引井総男の何か

読書、音楽、写真、散歩などの気ままな記録

ビートルズ(2)

 ビートルズディスコグラフィーを眺めていると、初期はジョンの存在が大きいと解る。リード・ボーカルを取っている曲数はジョンが最多、おそらく曲作りもレノン&マッカートニーとクレジットされてはいてもジョンがやっているらしく聞けるものが多い。ビートルズのリーダー格と看做されていたのだから当たり前なのかもしれないが、ビートルズを世界的な存在に押し上げた原動力はジョン・レノンだったとしても過言ではないのだろう。
 しかし果たしてそのまま「ジョン・レノンをリーダーとするバンド」を突き進んでいたとして、ビートルズは果たしてビートルズたり得ただろうか、私は疑問だ。ジョンはビートルズ4人の中では最も「前衛的な芸術家」センスの持ち主とされているが、私にすれば少なくとも初期のジョンは必ずしも革新的ではない。売れ筋のロックンロールを作り、シャウト調の歌唱がうまい人物という次元をどれほど越えるだろう。あるいはポール、ジョージ、リンゴという個性を束ねるリーダーシップの才は認めるべきかもしれない。

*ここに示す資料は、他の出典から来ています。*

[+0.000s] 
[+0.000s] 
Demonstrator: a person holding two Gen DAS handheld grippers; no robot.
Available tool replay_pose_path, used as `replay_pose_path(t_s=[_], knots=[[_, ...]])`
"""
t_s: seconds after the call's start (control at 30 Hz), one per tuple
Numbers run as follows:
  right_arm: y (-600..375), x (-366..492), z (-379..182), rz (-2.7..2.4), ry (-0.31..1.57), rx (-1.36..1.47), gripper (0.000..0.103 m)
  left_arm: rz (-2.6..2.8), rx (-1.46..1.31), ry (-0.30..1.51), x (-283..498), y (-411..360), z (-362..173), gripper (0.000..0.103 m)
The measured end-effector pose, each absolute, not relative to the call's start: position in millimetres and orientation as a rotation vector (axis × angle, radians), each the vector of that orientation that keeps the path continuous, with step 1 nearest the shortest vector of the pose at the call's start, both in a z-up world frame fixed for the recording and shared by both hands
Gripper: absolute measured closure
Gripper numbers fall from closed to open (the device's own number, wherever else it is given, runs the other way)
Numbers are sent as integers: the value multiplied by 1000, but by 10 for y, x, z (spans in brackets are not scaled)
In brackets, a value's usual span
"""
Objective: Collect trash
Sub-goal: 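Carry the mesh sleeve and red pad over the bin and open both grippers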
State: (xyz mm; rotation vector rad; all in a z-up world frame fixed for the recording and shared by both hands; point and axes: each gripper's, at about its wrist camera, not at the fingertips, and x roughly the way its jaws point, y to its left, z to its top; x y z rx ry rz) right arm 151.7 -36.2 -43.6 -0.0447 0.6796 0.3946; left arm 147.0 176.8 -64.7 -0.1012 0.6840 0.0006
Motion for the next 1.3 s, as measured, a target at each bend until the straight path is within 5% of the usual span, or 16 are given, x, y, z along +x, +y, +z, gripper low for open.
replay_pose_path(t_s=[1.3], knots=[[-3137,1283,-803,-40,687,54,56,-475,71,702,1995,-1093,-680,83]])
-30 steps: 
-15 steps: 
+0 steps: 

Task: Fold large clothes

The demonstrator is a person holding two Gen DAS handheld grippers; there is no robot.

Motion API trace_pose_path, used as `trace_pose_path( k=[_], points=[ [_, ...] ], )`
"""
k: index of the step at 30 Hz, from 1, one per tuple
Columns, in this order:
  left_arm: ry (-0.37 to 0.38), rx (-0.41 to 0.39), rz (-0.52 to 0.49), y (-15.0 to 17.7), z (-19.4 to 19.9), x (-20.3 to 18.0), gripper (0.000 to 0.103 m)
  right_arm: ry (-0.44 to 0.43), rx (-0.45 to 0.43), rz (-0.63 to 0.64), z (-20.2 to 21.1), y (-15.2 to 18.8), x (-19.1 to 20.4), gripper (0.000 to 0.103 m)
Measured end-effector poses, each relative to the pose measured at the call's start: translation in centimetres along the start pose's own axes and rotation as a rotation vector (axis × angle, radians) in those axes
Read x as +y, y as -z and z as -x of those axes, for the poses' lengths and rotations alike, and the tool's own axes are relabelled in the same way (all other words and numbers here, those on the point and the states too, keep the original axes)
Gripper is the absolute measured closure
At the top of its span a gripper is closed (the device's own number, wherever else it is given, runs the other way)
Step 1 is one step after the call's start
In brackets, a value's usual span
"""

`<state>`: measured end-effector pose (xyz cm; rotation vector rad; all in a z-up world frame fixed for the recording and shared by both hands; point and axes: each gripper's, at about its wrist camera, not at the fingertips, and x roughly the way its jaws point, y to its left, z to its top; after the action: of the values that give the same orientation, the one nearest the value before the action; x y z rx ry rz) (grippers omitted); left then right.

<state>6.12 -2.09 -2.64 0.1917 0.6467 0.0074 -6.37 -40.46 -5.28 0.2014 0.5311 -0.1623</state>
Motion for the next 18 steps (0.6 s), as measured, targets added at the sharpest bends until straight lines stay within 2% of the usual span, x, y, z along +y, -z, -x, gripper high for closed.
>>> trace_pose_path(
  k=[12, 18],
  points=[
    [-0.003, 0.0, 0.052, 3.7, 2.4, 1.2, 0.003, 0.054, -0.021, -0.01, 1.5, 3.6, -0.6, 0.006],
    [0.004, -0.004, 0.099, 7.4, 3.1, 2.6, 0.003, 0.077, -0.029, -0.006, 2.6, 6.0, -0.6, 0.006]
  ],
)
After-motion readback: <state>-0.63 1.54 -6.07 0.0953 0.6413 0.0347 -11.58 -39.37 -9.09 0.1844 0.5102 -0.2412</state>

身だしなみを整えた、コーラスの巧みな、ルックスのよろしいロックバンドとしてマネージャーのブライアン・エプスタインが売り出そうとしたアイドル・イメージ通りに4人をまとめたのが、ジョンだったとも思える。
 何度か聞き直すと、ジョンの曲作りにまず変化のきっかけを与えたのはポールのバラード、そしてジョージのインド音楽に違いないと思えてくる。そもそもビートルズのデビューシングル「ラブ・ミー・ドゥー」からして当時のヒット曲の常識を驚かす怪曲だ。歌詞は単純極まりないラブソングだが、メロディーは陰影の濃い「暗い」トーンで、テンポも緩やか。私が想像するに、この曲も歌詞をジョンが作り、メロディーをポールが作ったのではないか。デビュー曲として革新的ではあっても商業的には失敗作だったから、ビートルズは明るく元気なロックンロール路線、つまり「プリーズ・プリーズ・ミー」のような曲作りに転換した。その方針転換を担ったのがジョンだったのだろう。
 ポールも「ラブ・ミー・ドゥー」の不発に滅げたのか、1963年同年に「オール・マイ・ラヴィング」のような明朗快活なテンポの良い曲を作って歌っている。それでもポールは性懲りもなく、翌1964年には「アンド・アイ・ラブ・ハー」や「アイル・フォロー・ザ・サン」というメローな佳曲を作った。そして1965年、アルバム「ヘルプ」に「イエスタデイ」が収録される。
 ジョンはポールの作曲の才能を高くは買っていなかったそうだが(楽器の演奏はうまかったと誉めている)、ジョンのバラード調の曲は中期以降に現れるのだから、ポールの影響は必定だろう。ともかく上手下手は別にしても、作曲の幅広さではポールがジョンに優る。劣る方が優る方を高く評価しないとしたら、嫉妬と言わずしてなんと言おう。
 1965年の「ヘルプ」と同年末に出た「ラバー・ソウル」との間の懸隔は巨大だ。ここでポールは「ユー・ヲント・シー・ミー」と「ミッシェル」しかポップ・バラードを作っていない。一方でジョンは「ノルウェイの森」「ノーウェア—・マン」「ガール」「イン・マイ・ライフ」と佳曲を連発している。「オレだって、そのくらい作れるんだ」と言わんばかりのメロディーメイカー振りだ。
 これにジョージが加わって、3人による曲作りの競争状態が始まる。ジョージ・マーティンも3人に触発されて、それぞれの個性を活かすアレンジを提供する。1965年と66年の2年間に作られ発売された「ラバー・ソウル」「リボルバー」「サージェント…」の3枚は、こうして1960年代中盤という時代のロック・ポップ界の水準を抜く傑作となった。曲の良さ、ポールのベース・アレンジ・演奏に代表される4人の楽器演奏・アレンジの上達・工夫、ジョージ・マーティンのアレンジ・エンジニアリング・ミキシングの巧みさが相俟って、幾度聞いても古びないジャズ演奏のようなポップ・ロック作品に仕上がった。